Soil solarization controls many of the annual and perennial weeds present in California. While some weed species seeds or plant parts are very sensitive to soil solarization, others are moderately resistant and require optimum conditions for control (good soil moisture, tight-fitting plastic, and high solar radiation). Solarization generally does not control perennial weeds as well as annual weeds because perennials often have deeply buried underground vegetative structures such as roots and rhizomes that may resprout. Rhizomes of bermudagrass and johnsongrass may be controlled by solarization if they are not deeply buried. Solarization alone is not effective for the control of the rhizomes of field bindweed. Control of purple and yellow nutsedge, as well as field bindweed arising from rhizomes and some clovers, can be inconsistent, even under favorable conditions.
Wendy Blackwell wrote:the real question to ask is "why does the crab grass grow?" the following link reveals some clues. http://www.sierra-worm-compost.com/soil-fertility.html
weeds are pioneers of disturbed land. Indicators of soil quality, deficiencies, and excesses. crab grass grows in dry, compacted, low fertility, low calcium soil. fix those problems, and your cg problem will lessen.
I have a 1/4 acre in Sonoma County. 1/8th of my plot is a weed patch. wild carrot, wild radish, daikon I introduced, prickly sow thistle, bind weed, frog fruit, crab grass...more nameless weeds than I can identify. I mow my weed patch once a month, starting in spring and by now, late july, its still green and growing, yet I do not water my weed patch. Everywhere else the ground is dry, cracked, dusty and sad. My thought is to return the nutrients that the weeds are pulling from the earth, back into the soil, and let them do the hard dirty work of breaking up the clay. I've turned my weeds into a living mulch and tiller. In the winter I run the chickens in the weed yard, so I can sow the orchard (where they spend their summers) with ryes, legumes, and chicken forage and let them decimate Weedlandia, and in the spring, before the last rains I seed the weed yard with whatever I want. its usually a mix of green manures, soil busters, legumes, beneficial incest blends, wild flowers, and any extra seeds I might have lying around. This is my second summer of this plan, and the soil is already improving, and some of my seeded plants are taking root.
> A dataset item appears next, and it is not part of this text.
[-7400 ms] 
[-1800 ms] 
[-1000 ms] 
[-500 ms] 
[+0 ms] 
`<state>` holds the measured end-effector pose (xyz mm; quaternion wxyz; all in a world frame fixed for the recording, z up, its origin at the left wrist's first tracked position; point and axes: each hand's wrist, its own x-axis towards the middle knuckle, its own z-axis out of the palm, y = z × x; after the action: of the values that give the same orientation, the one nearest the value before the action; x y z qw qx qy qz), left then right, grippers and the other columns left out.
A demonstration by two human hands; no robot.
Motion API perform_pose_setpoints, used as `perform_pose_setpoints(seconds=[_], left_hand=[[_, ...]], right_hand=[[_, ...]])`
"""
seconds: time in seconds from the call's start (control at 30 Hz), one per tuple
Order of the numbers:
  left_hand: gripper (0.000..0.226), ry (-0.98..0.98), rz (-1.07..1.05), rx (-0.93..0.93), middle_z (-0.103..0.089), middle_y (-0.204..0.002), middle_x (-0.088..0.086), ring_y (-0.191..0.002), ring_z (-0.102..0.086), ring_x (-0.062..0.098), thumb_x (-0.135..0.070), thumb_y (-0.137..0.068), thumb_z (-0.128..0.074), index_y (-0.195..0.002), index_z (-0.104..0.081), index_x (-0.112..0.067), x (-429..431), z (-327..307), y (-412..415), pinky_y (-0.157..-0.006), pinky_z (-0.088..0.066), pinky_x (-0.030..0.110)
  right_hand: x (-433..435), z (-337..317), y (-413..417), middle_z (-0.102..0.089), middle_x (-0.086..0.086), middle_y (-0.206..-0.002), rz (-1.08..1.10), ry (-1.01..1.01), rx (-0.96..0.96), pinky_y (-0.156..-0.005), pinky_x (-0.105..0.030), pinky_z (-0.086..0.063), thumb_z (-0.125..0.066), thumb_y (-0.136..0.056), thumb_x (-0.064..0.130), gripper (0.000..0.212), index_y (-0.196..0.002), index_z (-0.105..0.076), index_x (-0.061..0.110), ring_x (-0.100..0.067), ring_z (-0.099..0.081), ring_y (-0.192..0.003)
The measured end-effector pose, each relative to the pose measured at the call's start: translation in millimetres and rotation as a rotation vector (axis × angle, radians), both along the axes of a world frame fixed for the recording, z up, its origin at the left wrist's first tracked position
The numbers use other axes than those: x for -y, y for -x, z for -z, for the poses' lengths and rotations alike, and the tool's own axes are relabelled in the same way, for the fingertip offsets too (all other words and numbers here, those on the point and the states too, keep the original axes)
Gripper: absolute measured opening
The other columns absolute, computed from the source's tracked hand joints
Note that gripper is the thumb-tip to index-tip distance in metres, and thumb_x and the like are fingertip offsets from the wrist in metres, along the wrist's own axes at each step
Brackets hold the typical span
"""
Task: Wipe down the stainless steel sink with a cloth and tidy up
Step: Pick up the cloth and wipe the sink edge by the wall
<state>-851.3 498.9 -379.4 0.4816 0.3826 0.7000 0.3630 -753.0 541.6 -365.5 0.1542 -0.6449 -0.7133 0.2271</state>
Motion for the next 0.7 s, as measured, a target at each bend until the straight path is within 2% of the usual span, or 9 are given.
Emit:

in permaculture we don't see problems, we see solutions. Turn your weed "problem" into a solution, and remember, slow and steady wins the race.
also, if you must have a garden to tend while you remediate your soil, lasagna garden a small space intensively, that way if you have to weed, or pile on more and more mulch/manure/cardboard/mulchmanurecardboard, at least its on a small space, while you work on the bigger projects slower.
I know my reply wasn't about destroying crab grass, but maybe destroying it isn't the answer.